Task brief: Set down the listing below verbatim, but only from its first line through the line containing "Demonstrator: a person".

Raw data:
★ ★ ★ ★ ★
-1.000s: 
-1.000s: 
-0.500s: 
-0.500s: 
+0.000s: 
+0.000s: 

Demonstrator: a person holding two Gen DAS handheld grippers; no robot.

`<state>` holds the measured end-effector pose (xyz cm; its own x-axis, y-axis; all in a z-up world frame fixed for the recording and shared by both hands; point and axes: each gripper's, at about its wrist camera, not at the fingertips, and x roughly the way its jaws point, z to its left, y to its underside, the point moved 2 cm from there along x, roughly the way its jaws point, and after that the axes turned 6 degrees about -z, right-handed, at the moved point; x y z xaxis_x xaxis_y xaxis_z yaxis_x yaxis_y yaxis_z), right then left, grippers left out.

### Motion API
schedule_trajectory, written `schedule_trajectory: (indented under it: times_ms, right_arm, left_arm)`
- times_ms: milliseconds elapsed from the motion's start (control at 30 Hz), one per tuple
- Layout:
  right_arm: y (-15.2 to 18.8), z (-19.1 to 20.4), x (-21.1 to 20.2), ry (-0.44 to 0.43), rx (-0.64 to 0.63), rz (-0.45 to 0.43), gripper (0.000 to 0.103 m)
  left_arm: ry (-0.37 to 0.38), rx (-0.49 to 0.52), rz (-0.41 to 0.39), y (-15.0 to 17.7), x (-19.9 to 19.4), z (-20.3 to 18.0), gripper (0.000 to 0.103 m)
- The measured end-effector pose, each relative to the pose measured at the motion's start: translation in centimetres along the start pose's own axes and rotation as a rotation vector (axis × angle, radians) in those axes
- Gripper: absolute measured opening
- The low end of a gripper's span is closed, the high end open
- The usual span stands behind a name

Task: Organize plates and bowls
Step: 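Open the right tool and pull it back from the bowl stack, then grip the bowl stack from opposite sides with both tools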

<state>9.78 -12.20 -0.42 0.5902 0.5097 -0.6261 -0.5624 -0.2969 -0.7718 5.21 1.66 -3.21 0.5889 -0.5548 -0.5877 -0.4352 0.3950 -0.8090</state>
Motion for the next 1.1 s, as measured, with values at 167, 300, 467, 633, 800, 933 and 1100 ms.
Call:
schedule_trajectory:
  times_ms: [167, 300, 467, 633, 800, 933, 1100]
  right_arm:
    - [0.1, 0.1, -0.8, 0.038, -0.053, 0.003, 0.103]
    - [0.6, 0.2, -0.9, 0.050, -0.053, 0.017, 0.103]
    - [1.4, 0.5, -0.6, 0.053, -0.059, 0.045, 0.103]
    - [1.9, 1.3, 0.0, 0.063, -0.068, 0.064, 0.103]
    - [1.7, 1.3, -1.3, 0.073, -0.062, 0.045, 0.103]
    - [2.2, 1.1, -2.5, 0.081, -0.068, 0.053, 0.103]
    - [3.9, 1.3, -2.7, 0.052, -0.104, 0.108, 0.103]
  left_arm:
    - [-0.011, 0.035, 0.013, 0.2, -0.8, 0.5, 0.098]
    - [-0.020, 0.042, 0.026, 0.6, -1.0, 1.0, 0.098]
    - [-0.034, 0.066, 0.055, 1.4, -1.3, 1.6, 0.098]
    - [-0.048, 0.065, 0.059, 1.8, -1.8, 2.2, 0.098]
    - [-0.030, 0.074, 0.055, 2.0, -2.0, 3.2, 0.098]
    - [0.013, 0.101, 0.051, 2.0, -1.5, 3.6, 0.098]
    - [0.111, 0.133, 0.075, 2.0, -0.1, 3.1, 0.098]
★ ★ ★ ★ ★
Response:
-1.000s: 
-1.000s: 
-0.500s: 
-0.500s: 
+0.000s: 
+0.000s: 

Demonstrator: a person holding two Gen DAS handheld grippers; no robot.

The exercise is done, with nothing more to add.